* **EXERCISE DIRECTIONS**: Take the line with "Place points on the white Franka" as the first and the last line of the data as the end. Write out both and every line between exactly, except pictures.

(Recorded data)
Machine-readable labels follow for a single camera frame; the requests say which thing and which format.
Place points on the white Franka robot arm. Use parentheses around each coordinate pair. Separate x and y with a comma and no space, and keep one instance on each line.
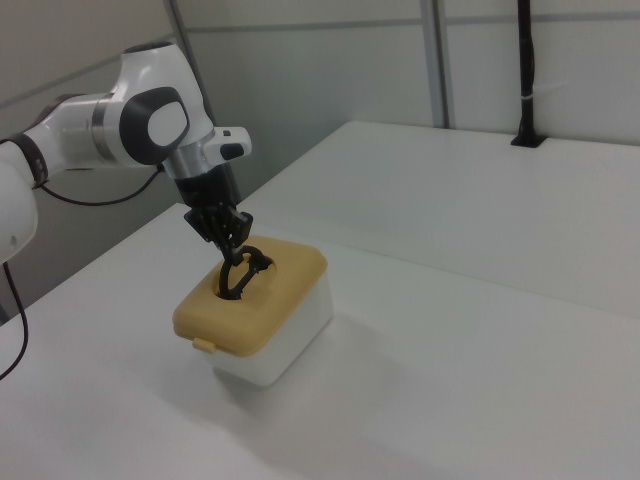
(135,75)

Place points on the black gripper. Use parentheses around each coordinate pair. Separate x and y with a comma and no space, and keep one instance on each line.
(210,192)

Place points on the white plastic tool case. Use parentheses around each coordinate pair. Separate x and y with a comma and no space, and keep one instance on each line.
(295,335)

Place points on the black pole with base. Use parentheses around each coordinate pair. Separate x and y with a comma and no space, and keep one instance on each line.
(526,60)

* **PROBLEM SOLUTION**:
Place points on the white Franka robot arm. Use parentheses around each coordinate pair. Separate x and y with a comma and no space, and keep one instance on each line.
(135,75)

Place points on the black gripper. Use parentheses around each coordinate pair. Separate x and y with a comma and no space, and keep one instance on each line.
(210,192)

Place points on the white plastic tool case. Use parentheses around each coordinate pair. Separate x and y with a comma and no space, and keep one instance on each line.
(295,335)

Place points on the black pole with base. Use parentheses around each coordinate pair. Separate x and y with a comma and no space, and keep one instance on each line.
(526,60)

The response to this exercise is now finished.